I bought this book on the strength of Randy Vincent's Drop 2 Book for Guitar which was based on Levine's treatment of Drop 2 voicings for Piano book. In retrospect I wish I had saved my money. While there is a fair amount that is useful in this book, there are long sections that are inexplicably given over to subjects that have little to do with Theory. In particular the end of the book gives over dozens of pages to an index of standards that is both incomplete and self-serving to the publisher as it lists page numbers drawn from Sher Music's inferior series of fake "Real Book" collections and doesn't bother to reference the fake books most players are likely to have, either the actual illegal Real Book, or the Mel Bay licensed version which holds to the pagination of its illegal predecessors. There is more of this too. Long lists of recommended recordings and listening that, while probably correct in that anyone who wants to seriously study jazz should be familiar with, have more to do with ear training or performance than they do with theory.

And what theory there is, is unfortunately incomplete and at times incomplete to the point of verging on incorrect. To begin with, any book on Jazz theory needs to necessarily deal with the various divisions in symbolizations. Because a lot of Jazz analysis built up in different places with people who weren't necessarily communicating with eachother, there are different ways to write fundamental stuff that are used by different folks. Ideally a book on theory would cover all of these: New York vs. Nashville, East Coast vs. West Coast, Berklee vs. Every Other Music School, and Jazz vs. Common Practice Period analysis all create differences in nomenclature and symbology that a good book on theory ought to address. Not only does this book give short shrift to these differences with a mere note that "different people do things different ways" the publication adopts it's own ideosyncratic approach to chords and harmonic analysis rather than sticking to one of the more well-defined practices such as Common Practice Period or Berklee's Harmony notation which, even if not the most familiar to every Jazz musician at least has the benefit of consistency and completeness.

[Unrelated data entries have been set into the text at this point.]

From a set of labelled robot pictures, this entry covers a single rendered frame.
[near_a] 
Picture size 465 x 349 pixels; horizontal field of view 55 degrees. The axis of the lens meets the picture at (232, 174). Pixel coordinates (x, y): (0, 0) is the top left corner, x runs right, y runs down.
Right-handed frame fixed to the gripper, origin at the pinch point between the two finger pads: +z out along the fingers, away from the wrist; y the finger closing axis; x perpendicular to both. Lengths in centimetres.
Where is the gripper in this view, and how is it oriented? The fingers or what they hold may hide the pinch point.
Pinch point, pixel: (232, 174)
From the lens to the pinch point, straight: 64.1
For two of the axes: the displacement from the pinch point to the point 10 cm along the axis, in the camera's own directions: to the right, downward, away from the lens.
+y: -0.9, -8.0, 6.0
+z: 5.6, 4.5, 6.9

Additionally there are problems that stem from sloppiness or laziness. For example, in his discussion of modality, there is no real discussion of how modal harmony works or is different from the tonal and multi-tonal harmony that dominates 90% of jazz practice. The approach taken here is much more aimed at the improviser than the composer, and the book adopts the shorthand too common among jazz musicians of confusing modes with chord scales. These sorts of errors, while they won't matter to a player who wants to know what scales he can draw notes from over an sequence of extended dominant progressions with interpolated two - fives, it will not assist the theoretical analysis of the moving tonal roots and tonalities of each key of the moment, and can only serve to confuse matters while aiding and abetting the left over artifact of the Bebop eras preference for 6 chords in its reliance on the dorian mode in minor harmony, something that often leads intermediate and even advanced players away from fruitful opportunities in modal options that are more interesting that shoehorning a major 6th into the chord scale of every minor chord whether it takes it or not. In it's place every minor chord becomes a component of a II-V progression whether that's actually what's happening harmonically or not. These are the sorts of errors that happen not because of what this book says, but because of what it leaves out, failing to address these sorts of lazy compromises that are common shortcuts used by performers with an incomplete grasp of the various possibilities of standard tonal and modal harmony.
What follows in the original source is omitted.